NonNegativeInteger : Join(OrderedAbelianMonoidSup, SemiRing,
CommutativeStar, ConvertibleTo InputForm,
StepThrough) with
_quo : (%, %) -> %
++ a quo b returns the quotient of \spad{a} and b, forgetting
++ the remainder.
_rem : (%, %) -> %
++ a rem b returns the remainder of \spad{a} and b.
gcd : (%, %) -> %
++ gcd(a, b) computes the greatest common divisor of two
++ non negative integers \spad{a} and b.
divide : (%, %) -> Record(quotient : %, remainder : %)
++ divide(a, b) returns a record containing both
++ remainder and quotient.
_exquo: (%,%) -> Union(%,"failed")
++ exquo(a,b) returns the quotient of \spad{a} and b, or "failed"

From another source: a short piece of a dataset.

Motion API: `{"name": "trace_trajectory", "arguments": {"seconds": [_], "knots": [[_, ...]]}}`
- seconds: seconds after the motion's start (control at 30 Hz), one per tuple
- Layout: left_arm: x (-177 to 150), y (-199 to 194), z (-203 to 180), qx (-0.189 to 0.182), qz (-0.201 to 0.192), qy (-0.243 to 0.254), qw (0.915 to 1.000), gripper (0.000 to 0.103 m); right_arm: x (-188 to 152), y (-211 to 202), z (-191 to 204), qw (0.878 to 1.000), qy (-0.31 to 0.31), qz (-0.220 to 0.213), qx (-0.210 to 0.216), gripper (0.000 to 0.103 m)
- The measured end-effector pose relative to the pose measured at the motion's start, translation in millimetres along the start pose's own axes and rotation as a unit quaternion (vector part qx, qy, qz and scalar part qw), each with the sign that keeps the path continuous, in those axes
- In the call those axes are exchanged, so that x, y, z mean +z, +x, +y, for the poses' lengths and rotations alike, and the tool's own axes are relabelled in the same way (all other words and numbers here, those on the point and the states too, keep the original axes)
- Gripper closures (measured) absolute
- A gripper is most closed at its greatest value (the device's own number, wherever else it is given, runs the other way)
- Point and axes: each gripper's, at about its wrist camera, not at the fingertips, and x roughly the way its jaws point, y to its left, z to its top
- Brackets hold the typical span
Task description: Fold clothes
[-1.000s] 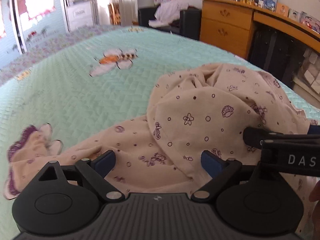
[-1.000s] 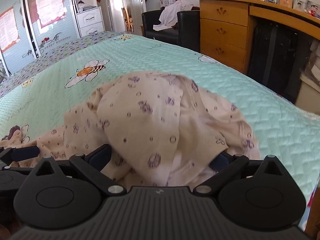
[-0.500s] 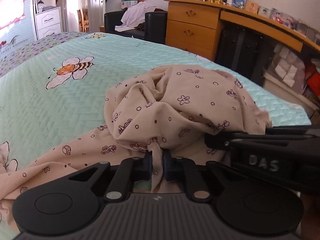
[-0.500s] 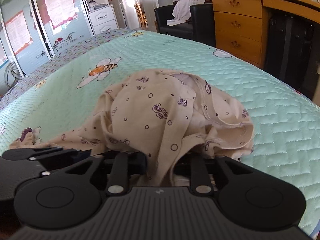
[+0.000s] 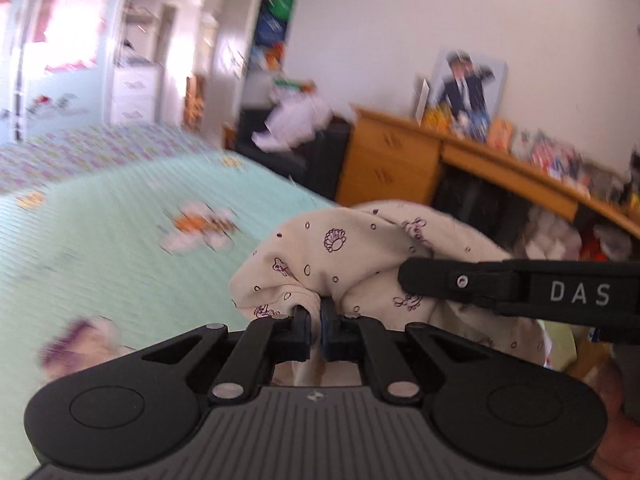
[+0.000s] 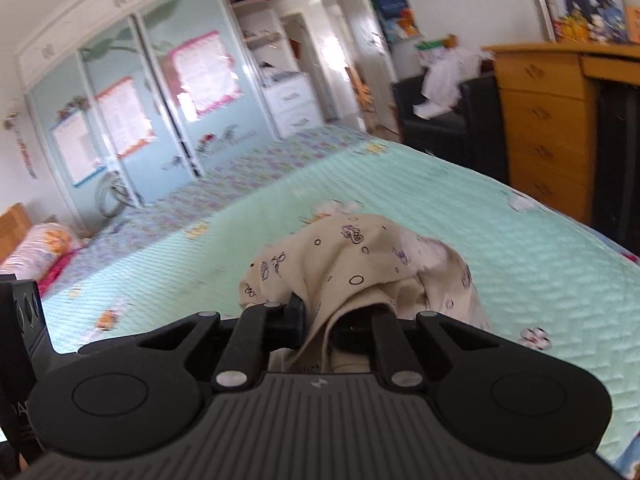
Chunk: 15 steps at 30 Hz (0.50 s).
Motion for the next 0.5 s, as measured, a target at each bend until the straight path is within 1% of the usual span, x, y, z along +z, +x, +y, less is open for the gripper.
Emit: {"name": "trace_trajectory", "arguments": {"seconds": [0.13, 0.27, 0.33, 0.4, 0.43, 0.47, 0.5], "knots": [[21, -71, 29, 0.058, -0.046, -0.006, 0.9973, 0.099, 16, -13, 60, 0.997, -0.023, -0.015, 0.073, 0.092], [32, -146, 64, 0.116, -0.083, -0.026, 0.9895, 0.099, 32, -28, 133, 0.985, -0.057, -0.035, 0.162, 0.098], [28, -177, 83, 0.152, -0.095, -0.038, 0.9832, 0.098, 39, -35, 171, 0.976, -0.077, -0.039, 0.199, 0.098], [15, -197, 102, 0.190, -0.082, -0.061, 0.9765, 0.098, 37, -34, 195, 0.972, -0.072, -0.025, 0.221, 0.097], [7, -206, 111, 0.209, -0.073, -0.073, 0.9724, 0.098, 36, -33, 206, 0.970, -0.068, -0.017, 0.231, 0.094], [-1, -215, 121, 0.228, -0.065, -0.085, 0.9678, 0.098, 35, -32, 217, 0.968, -0.065, -0.009, 0.241, 0.082], [-11, -222, 131, 0.244, -0.055, -0.100, 0.9630, 0.097, 32, -29, 220, 0.968, -0.053, 0.000, 0.244, 0.074]]}}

++ if b is zero or \spad{a} rem b is zero.
shift : (%, Integer) -> %
++ shift(a, i) shift \spad{a} by i bits.
random : % -> %
++ random(n) returns a random integer from 0 to \spad{n-1}.
qcoerce : Integer -> %
++ qcoerce(n) coerces \spad{n} to \spad{%} trusting that
++ \spad{n} is nonnegative
== SubDomain(Integer, #1 >= 0) add
x, y : %
sup(x, y) == MAX(x, y)$Lisp
shift(x : %, n : Integer) : % == ASH(x, n)$Lisp
qcoerce(n) == n pretend %
subtractIfCan(x, y) ==
c : Integer := (x pretend Integer) - (y pretend Integer)
c < 0 => "failed"
c pretend %
nextItem(n: %): Union(%, "failed") == n+1
)abbrev domain PI PositiveInteger
++ Author:
++ Basic Operations:
++ Related Constructors:
++ Keywords: positive integer
++ Description: \spadtype{PositiveInteger} provides functions for
++ positive integers.
PositiveInteger : Join(OrderedAbelianSemiGroup, Monoid, CommutativeStar,
ConvertibleTo InputForm, StepThrough) with
gcd : (%, %) -> %
++ gcd(a, b) computes the greatest common divisor of two
++ positive integers \spad{a} and b.
qcoerce : Integer -> %
++ qcoerce(n) coerces \spad{n} to \spad{%} trusting that
++ \spad{n} is positive
== SubDomain(NonNegativeInteger, #1 > 0) add
qcoerce(n) == n pretend %
init(): % == 1
nextItem(n: %): Union(%, "failed") == n+1
)abbrev domain ROMAN RomanNumeral
++ Author:
++ Basic Operations:
++ convert, roman
++ Related Constructors:
++ Keywords: roman numerals
++ Description: \spadtype{RomanNumeral} provides functions for converting
++ integers to roman numerals.
RomanNumeral() : Join(IntegerNumberSystem, Canonical, canonicalsClosed) with
convert : Symbol -> %
++ convert(n) creates a roman numeral for symbol n.
roman : Symbol -> %
++ roman(n) creates a roman numeral for symbol n.
roman : Integer -> %
++ roman(n) creates a roman numeral for n.
== Integer add
import from NumberFormats()
roman(n : Integer) == n::%
roman(sy : Symbol) == convert sy
convert(sy : Symbol) : % == ScanRoman(string sy)::%
coerce(r : %) : OutputForm ==
n := convert(r)@Integer
-- okay, we stretch it
zero? n => n::OutputForm
negative? n => - ((-r)::OutputForm)
FormatRoman(n::PositiveInteger)::Symbol::OutputForm
--Copyright (c) 1991-2002, The Numerical ALgorithms Group Ltd.
--All rights reserved.
--
--Redistribution and use in source and binary forms, with or without
--modification, are permitted provided that the following conditions are
--met:
--
-- - Redistributions of source code must retain the above copyright
-- notice, this list of conditions and the following disclaimer.
--
-- - Redistributions in binary form must reproduce the above copyright
-- notice, this list of conditions and the following disclaimer in
-- the documentation and/or other materials provided with the
-- distribution.
--
-- - Neither the name of The Numerical ALgorithms Group Ltd. nor the
-- names of its contributors may be used to endorse or promote products
-- derived from this software without specific prior written permission.
--
--THIS SOFTWARE IS PROVIDED BY THE COPYRIGHT HOLDERS AND CONTRIBUTORS "AS
--IS" AND ANY EXPRESS OR IMPLIED WARRANTIES, INCLUDING, BUT NOT LIMITED
--TO, THE IMPLIED WARRANTIES OF MERCHANTABILITY AND FITNESS FOR A
--PARTICULAR PURPOSE ARE DISCLAIMED. IN NO EVENT SHALL THE COPYRIGHT OWNER
--OR CONTRIBUTORS BE LIABLE FOR ANY DIRECT, INDIRECT, INCIDENTAL, SPECIAL,
--EXEMPLARY, OR CONSEQUENTIAL DAMAGES (INCLUDING, BUT NOT LIMITED TO,
--PROCUREMENT OF SUBSTITUTE GOODS OR SERVICES; LOSS OF USE, DATA, OR
--PROFITS; OR BUSINESS INTERRUPTION) HOWEVER CAUSED AND ON ANY THEORY OF
--LIABILITY, WHETHER IN CONTRACT, STRICT LIABILITY, OR TORT (INCLUDING
--NEGLIGENCE OR OTHERWISE) ARISING IN ANY WAY OUT OF THE USE OF THIS
--SOFTWARE, EVEN IF ADVISED OF THE POSSIBILITY OF SUCH DAMAGE.